Here’s a fix: Teams can avoid this bogged-down work state if they create a culture of co-creation and practice decision hygiene for effective execution.
Co-creation is about idea generation
Co-creation is when teams from different departments share input to benefit their colleagues, resulting in work that is often more robust, unified, and successful. It is about harvesting the best ideas early in the problem-solving process. When teams decide to “go broad” and generate diverse ideas from across an organization, they can surface new viewpoints in data to incorporate into their work.
These eight rules for co-creation can leverage the best from an entire organization while keeping the team in charge of execution focused.
Co-creation should NOT include:
❌ Seeking consensus
❌ Decision by committee
❌ Exhaustively inclusive
❌ Negotiation or compromise
❌ Method used to get buy-in
Co-creation should include:
✅ Seeking input in service of the outcome
✅ Considering diverse perspectives in ideation
✅ Curated participation based on expertise
Get feedback from the right folks
Co-creation should end when you’ve collected the ideas you need.
Gathering feedback on decisions or work comes next as you move further in the decision-making or narrowing process.
Ideally, you should ask for input from a small set of folks who have the context required to help you—including approvers of your work.
To reduce the feedback that isn’t helpful, make clear why you are sharing—to inform and provoke any clarifying questions or to seek feedback.
Do not feel pressure to get feedback on your work from everyone you co-created with during ideation.

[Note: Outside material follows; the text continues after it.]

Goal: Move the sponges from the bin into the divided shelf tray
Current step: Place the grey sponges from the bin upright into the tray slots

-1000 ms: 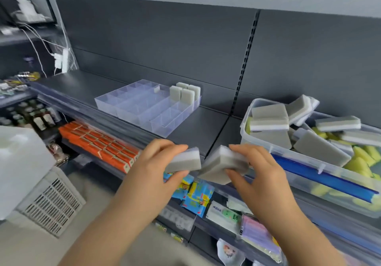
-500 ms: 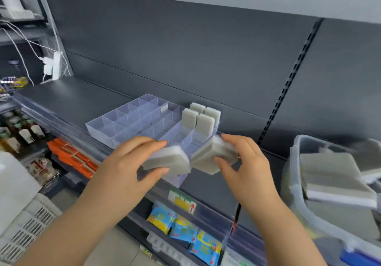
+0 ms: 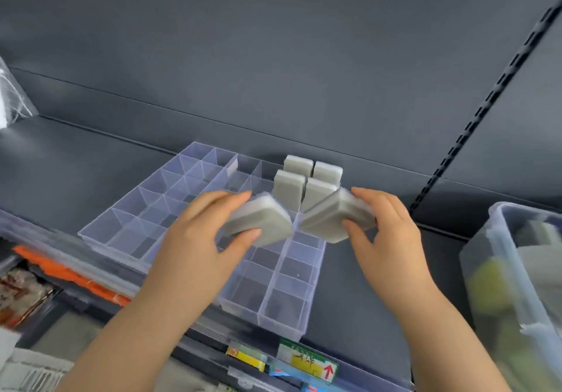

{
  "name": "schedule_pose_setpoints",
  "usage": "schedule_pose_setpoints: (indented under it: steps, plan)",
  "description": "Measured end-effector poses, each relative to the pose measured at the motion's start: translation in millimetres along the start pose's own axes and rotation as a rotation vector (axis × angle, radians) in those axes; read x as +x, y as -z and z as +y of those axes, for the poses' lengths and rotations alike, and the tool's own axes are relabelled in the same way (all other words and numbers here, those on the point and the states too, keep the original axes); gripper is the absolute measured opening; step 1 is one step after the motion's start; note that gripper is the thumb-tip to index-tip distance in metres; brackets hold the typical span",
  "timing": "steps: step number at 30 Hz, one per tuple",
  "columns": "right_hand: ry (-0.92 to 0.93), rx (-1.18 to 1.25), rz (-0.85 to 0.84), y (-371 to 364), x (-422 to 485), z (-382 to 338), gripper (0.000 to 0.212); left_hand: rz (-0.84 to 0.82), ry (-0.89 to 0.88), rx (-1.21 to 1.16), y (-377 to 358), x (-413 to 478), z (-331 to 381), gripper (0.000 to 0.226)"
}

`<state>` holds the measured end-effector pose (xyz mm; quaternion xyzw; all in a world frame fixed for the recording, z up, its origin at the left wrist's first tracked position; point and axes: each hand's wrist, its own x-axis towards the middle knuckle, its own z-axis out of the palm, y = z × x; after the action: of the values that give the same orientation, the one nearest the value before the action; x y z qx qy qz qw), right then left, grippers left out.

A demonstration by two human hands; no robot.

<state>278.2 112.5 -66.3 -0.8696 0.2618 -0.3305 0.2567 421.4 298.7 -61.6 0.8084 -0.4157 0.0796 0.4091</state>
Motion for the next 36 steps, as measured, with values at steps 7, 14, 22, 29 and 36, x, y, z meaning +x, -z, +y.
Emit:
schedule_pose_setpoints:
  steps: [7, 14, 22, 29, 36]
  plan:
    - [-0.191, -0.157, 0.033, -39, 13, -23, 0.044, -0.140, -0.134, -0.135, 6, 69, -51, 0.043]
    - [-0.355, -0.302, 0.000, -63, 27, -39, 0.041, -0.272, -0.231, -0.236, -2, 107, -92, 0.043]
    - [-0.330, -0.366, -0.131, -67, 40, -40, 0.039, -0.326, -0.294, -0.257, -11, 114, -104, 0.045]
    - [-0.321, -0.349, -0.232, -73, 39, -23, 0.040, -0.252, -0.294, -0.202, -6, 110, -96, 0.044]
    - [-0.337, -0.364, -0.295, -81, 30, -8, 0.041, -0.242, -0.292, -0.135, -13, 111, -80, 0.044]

While it might seem like a good idea to ask for feedback from everybody involved in the early stages of your co-creation process, please do not. It’s too many people. It’s also too expensive. And it’s too slow for you.
Instead, determine the minimum set of folks to help you make the best decisions to improve your work.

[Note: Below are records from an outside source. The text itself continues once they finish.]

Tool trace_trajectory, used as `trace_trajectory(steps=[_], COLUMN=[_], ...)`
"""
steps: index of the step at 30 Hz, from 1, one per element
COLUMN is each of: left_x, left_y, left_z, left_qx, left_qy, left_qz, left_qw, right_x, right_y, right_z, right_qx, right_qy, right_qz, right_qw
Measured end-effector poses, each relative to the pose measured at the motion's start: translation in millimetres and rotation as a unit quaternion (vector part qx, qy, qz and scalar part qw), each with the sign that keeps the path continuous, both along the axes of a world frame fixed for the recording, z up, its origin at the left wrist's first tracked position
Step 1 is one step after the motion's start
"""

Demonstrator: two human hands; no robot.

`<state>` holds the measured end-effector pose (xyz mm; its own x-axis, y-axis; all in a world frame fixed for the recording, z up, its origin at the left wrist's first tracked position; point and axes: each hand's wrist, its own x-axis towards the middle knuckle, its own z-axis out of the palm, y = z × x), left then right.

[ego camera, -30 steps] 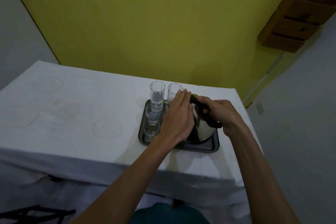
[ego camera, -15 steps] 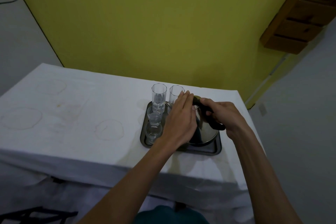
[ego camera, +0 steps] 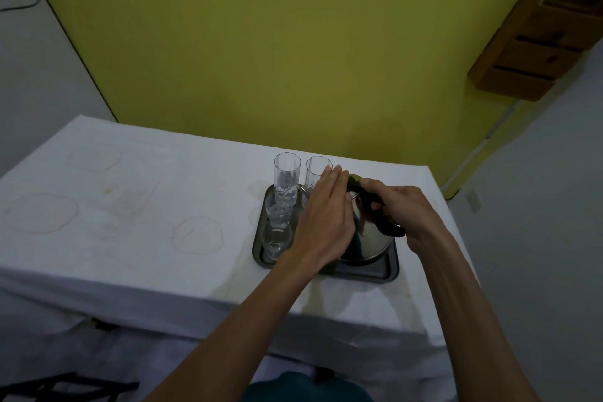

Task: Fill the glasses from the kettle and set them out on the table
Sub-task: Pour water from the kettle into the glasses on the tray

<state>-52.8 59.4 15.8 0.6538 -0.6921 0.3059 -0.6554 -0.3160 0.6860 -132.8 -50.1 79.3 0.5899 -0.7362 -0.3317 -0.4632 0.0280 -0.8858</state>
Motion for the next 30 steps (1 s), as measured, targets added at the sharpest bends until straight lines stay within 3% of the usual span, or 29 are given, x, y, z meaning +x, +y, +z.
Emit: trace_trajectory(steps=[30], left_x=[3.7], left_y=[-1.0], left_z=[3.3], left_qx=[0.000], left_qy=[0.005], left_qz=[-0.002], left_qw=[1.000], right_x=[5.0], right_y=[-1.7], right_z=[0.9], right_qx=[-0.001], right_qy=[0.007], right_qz=[0.000], right_qw=[1.000])
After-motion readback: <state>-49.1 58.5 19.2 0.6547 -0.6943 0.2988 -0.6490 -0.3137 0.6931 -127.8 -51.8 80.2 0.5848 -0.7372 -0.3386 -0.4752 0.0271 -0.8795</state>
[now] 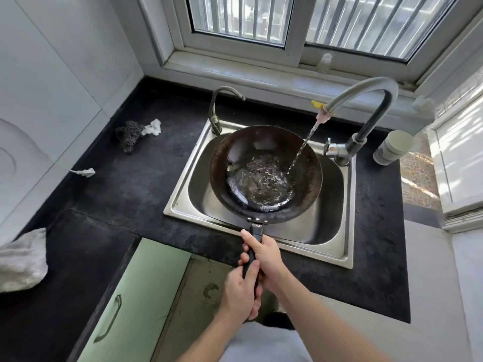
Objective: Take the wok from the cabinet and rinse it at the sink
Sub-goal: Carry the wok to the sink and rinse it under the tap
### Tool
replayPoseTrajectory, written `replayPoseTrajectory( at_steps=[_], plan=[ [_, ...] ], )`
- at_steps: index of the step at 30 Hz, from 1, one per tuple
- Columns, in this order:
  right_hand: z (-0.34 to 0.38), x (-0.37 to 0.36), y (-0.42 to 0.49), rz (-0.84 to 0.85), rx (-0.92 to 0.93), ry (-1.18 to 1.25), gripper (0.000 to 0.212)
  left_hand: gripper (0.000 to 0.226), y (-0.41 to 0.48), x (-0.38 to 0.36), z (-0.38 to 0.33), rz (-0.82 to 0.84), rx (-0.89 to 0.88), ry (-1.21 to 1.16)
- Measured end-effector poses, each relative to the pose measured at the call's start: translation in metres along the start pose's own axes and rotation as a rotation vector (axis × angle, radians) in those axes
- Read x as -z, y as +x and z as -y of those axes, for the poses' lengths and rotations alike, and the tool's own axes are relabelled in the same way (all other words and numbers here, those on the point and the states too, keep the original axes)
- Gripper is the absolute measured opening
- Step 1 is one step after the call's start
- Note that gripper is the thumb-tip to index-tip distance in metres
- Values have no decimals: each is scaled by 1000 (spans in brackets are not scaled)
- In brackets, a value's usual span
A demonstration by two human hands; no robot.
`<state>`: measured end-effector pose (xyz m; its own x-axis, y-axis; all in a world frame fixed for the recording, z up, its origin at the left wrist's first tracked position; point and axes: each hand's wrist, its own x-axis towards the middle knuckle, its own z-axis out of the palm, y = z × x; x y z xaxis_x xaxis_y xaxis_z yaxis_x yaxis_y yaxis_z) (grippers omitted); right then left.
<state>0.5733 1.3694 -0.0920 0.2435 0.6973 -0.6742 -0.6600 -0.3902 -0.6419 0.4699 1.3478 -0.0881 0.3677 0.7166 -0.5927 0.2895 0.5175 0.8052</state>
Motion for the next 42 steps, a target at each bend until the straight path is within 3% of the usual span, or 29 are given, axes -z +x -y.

If you’re outside the team executing the work, consider when you give feedback with care.
Save time by not providing feedback—unless you think it is essential—in meetings and asynchronously in messages or as comments on tasks.
Remember that when you comment on any group project, it goes to the inbox of many people who are likely already swimming in unread messages. Your comment might take five minutes to digest across six people, with the actual recipient taking 15 mins to craft a response. That’s 45 minutes of collective time. Use your powerful words and the tools at your disposal with care. Determine if your feedback is worth it. Often, less is more.

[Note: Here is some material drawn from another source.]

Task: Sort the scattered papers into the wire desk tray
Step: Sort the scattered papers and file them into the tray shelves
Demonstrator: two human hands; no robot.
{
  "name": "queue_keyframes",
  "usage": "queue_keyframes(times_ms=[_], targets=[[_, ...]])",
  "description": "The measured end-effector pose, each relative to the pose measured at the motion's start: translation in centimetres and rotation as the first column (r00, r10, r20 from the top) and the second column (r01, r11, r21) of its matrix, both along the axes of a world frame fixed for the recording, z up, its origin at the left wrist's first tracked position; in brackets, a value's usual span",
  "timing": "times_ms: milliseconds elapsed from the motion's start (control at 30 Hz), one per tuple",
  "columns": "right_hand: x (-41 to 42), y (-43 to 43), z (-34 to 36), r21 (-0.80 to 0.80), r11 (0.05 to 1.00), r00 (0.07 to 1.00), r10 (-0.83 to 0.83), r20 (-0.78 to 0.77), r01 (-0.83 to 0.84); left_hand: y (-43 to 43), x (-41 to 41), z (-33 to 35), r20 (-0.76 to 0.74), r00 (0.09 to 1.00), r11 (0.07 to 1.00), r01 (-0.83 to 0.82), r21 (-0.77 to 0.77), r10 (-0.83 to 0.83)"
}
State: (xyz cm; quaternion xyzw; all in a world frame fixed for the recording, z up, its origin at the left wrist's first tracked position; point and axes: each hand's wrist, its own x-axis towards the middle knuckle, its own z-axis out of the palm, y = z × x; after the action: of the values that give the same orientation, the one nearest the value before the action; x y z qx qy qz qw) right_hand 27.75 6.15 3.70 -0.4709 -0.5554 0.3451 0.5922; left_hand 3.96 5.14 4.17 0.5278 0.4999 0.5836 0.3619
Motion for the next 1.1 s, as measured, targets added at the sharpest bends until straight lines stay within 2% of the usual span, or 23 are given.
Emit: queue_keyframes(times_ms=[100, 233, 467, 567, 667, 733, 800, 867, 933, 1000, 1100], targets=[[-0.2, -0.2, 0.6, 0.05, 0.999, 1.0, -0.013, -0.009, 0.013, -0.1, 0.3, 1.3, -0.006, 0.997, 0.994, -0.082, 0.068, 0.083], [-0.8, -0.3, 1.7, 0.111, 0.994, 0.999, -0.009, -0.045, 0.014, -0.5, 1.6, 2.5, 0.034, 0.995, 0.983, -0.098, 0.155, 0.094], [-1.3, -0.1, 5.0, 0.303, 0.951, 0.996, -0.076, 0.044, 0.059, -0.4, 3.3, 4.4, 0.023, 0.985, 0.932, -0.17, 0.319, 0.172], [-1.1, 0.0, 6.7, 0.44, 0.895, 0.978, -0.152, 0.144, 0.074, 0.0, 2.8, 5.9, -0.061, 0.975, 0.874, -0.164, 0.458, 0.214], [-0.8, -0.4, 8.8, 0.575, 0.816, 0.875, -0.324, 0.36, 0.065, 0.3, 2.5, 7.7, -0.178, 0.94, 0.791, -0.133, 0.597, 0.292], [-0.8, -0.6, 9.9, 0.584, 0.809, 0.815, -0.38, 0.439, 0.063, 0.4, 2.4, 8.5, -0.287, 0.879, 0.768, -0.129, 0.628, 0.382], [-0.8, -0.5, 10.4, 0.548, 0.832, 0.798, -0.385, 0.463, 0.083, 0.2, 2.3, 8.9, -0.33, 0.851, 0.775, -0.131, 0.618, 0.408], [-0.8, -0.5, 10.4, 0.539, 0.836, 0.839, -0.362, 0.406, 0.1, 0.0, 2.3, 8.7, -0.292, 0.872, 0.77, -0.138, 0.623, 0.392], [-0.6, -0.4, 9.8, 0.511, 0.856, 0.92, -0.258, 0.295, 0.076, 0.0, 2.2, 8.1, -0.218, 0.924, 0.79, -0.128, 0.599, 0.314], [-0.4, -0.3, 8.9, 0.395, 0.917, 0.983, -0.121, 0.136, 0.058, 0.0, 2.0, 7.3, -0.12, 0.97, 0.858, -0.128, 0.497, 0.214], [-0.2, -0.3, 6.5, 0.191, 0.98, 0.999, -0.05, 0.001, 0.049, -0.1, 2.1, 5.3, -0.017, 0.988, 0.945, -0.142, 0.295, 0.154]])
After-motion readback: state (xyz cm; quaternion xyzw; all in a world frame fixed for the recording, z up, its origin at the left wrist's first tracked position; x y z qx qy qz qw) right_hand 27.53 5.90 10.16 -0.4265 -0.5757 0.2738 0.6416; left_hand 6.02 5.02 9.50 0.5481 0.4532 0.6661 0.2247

Make meetings smaller with better decision hygiene
Consider capping meetings at ten people. Velocity stalls without accountability, decision hygiene, and next steps. When velocity stalls, adding more people to the meeting may seem like a good idea. You might think more people could yield answers faster and speed things up. That’s rarely the case, though.
Getting clear on who joins a meeting and their roles will help keep meeting sizes small via the RACI matrix (Responsible, Accountable, Consulted, Informed).
- Responsible: Align on who is doing what by when, and share decisions and takeaways in writing to inform other folks.
- Accountable: Take accountability for making the decisions and be judicious in asking for follow-up.
- Consulted: If you disagree, make yourself heard and commit to the decision before leaving. You’re just being consulted, after all.
- Informed: Read the notes later and be OK with not being invited to the live meeting.
Remember, it’s good for teams to stay conscious that they are rejecting the false trade-off between velocity and including all stakeholders. It’s about streamlining decision-making; it’s not limiting access to information. If colleagues are not closely involved in the project, they could still be part of the RACI matrix in the Informed role.
When you’re a leader, operationalize how and when you inform other members of the organization by reminding people to record meetings and share takeaways in writing.
More than anything, co-creation requires trust between teams, leaders, and peers.